I am week four into my graduate class “Civil War Command and Leadership” at American Public University. It is an online program and I am not embarrassed to say it was my only choice living in an isolated region of Western Colorado where there are no graduate programs. This class is one example of why I am proud to say I am attending APU, a regionally and nationally accredited university. The degree from APU will hang proudly on my wall here soon (I am 18 hours into my masters and will be done with my master’s thesis in a 18 months or so).
The Course Description:
This course is a study of national, theater, and operational command structures of the Union and Confederacy, the leadership styles of key military leaders on both sides, and the evolution of command and control in the war. Major themes include the relationship between the commanders in chief and the generals who led the armies in the field, the relationships between the generals themselves, and the ways in which the relationships described above either served to facilitate or debilitate the causes those commanders served.
But most importantly it is the quality of the instructor, Dr. Steven E. Woodworth, who is as prolific of a Civil War historian as I know.
His biography on the APU site reads:
Steven E. Woodworth (Ph.D., Rice University, 1987) is professor of history at Texas Christian University and author, co-author, or editor of twenty-seven books. He is a two-time winner of the Fletcher Pratt Award of the New York Civil War Round Table (for Jefferson Davis and His Generals and Davis and Lee at War), a two-time finalist for the Peter Seaborg Award of the George Tyler Moore Center for the Study of the Civil War (for While God Is Marching On and Nothing but Victory), and a winner of the Grady McWhiney Award of the Dallas Civil War Round Table for lifetime contribution to the study of Civil War history.

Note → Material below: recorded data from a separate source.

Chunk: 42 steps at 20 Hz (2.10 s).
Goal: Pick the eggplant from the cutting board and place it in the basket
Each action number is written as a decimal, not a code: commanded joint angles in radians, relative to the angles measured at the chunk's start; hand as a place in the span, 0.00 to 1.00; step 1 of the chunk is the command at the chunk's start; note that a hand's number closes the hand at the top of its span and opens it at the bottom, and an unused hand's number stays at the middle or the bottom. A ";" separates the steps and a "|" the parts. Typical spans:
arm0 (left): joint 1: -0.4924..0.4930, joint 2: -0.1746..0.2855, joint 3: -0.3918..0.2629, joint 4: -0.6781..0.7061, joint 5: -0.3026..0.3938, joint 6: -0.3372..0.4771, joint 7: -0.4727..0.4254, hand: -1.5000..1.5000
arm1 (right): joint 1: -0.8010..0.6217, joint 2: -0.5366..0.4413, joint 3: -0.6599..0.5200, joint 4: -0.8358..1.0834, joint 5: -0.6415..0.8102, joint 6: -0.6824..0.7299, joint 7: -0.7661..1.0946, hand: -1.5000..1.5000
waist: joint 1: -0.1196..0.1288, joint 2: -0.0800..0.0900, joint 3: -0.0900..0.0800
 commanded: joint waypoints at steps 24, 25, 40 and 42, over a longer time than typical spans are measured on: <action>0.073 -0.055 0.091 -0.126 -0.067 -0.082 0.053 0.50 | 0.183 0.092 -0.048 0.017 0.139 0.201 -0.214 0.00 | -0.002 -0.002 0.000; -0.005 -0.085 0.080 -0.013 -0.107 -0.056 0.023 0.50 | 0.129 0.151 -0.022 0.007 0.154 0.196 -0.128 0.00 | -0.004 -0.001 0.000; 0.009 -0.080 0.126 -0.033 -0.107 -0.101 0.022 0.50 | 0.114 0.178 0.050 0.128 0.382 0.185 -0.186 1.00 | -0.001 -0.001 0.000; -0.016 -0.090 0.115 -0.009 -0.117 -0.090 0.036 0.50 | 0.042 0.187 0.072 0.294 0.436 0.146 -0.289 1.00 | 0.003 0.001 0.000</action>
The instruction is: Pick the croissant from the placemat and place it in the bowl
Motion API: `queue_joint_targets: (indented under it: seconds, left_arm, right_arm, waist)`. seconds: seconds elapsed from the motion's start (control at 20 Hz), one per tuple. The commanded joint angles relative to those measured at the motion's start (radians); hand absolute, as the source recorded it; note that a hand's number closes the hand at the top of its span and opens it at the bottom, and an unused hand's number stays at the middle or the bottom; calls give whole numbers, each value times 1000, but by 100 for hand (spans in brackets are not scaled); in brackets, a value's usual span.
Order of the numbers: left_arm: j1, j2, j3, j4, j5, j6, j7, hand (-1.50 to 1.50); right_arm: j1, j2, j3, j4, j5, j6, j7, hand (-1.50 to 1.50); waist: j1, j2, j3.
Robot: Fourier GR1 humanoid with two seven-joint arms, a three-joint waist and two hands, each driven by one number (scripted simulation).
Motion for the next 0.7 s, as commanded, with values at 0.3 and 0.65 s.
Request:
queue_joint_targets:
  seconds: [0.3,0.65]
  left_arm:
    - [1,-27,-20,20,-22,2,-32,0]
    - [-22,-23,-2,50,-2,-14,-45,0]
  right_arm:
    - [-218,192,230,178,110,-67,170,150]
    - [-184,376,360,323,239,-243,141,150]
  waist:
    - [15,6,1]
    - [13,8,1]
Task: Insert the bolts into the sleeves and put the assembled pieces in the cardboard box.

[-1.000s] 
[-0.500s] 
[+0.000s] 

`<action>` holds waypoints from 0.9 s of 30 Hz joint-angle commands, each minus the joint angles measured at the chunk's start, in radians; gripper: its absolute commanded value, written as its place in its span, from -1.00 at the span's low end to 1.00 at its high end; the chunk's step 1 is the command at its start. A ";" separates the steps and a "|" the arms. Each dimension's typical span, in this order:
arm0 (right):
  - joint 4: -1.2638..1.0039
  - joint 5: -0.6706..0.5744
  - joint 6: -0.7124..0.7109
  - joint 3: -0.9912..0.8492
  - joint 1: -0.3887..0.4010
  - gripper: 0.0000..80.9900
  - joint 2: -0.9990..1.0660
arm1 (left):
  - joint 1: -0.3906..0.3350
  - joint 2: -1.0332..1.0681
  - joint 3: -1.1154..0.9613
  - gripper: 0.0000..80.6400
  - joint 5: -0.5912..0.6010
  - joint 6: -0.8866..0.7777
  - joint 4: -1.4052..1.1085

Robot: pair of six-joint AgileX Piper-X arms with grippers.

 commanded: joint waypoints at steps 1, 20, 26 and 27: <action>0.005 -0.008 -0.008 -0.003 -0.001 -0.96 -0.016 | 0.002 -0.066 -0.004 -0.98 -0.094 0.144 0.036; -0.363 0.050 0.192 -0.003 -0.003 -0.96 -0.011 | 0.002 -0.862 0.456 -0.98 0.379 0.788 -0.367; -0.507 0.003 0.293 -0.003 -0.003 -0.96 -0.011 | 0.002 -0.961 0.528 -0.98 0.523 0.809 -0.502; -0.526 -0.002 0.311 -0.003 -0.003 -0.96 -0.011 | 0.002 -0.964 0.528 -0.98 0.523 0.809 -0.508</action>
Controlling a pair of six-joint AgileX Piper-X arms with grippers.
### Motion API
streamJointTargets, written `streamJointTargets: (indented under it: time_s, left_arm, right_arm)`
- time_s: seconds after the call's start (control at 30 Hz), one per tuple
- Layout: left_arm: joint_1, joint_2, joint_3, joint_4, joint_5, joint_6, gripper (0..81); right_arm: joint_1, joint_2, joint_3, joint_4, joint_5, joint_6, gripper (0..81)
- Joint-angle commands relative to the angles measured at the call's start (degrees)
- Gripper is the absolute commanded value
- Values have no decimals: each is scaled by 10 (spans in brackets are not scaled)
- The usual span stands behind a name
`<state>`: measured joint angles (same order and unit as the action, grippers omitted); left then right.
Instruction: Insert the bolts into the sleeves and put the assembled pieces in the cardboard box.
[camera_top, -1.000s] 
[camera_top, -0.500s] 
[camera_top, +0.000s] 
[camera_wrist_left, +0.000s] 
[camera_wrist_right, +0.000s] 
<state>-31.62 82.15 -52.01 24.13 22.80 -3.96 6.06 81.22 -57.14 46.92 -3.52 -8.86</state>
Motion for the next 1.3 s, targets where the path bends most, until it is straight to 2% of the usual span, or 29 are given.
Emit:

Here is his bio on his TCU page:
I was born in Ohio, raised in Illinois (mostly), and graduated
from Southern Illinois University in 1982 with a B.A. in history. Thereafter
I studied one year at the University of Hamburg, in Germany, before beginning
studies at Rice University, where I received a Ph.D. in 1987. From 1987 to
1997 I taught at Bartlesville Wesleyan College in Bartlesville, Oklahoma,
and at Toccoa Falls College in Toccoa Falls, Georgia. At both institutions
I was more or less the entire history department and taught everything from
ancient Mesopotamia to modern Europe and the United States. In 1997 I came
to TCU, where I teach courses in U.S. history as well as the Civil War and
Reconstruction and the Old South. My main field of specialization is the Civil
War. My publications include Jefferson Davis and His Generals (University
Press of Kansas, 1990), Davis and Lee at War (University Press of Kansas,
1995), Leadership and Command in the American Civil War (Savas Woodbury,
1996), The American Civil War: A Handbook of Literature and Research
(Greenwood, 1996), A Deep Steady Thunder (McWhiney Foundation, 1996),
Six Armies in Tennessee (1998), The Musick of the Mocking Birds,
The Roar of the Cannon (University of Nebraska Press, 1998), The Art
of Command in the Civil War (University of Nebraska Press, 1998), Civil
War Generals in Defeat (University Press of Kansas, 1999), This Grand
Spectacle (McWhiney Foundation, 1999), Chickamauga: A Battlefield Guide
(University of Nebraska Press, 1999), No Band of Brothers (University
of Missouri Press, 1999), The Human Tradition in the Civil War and Reconstruction
(Scholarly Resources, 2000), Cultures in Conflict (Greenwood, 2000),
Grant’s Lieutenants from Cairo to Vicksburg (University Press of Kansas,
2001), While God is Marching On: The Religious World of Civil War Soldiers
(University Press of Kansas, 2001).
Needless to say, I am studying the Civil War with one of its premiere historians, and Dr. Woodworth is one of many I have had and will be studying history with at APU.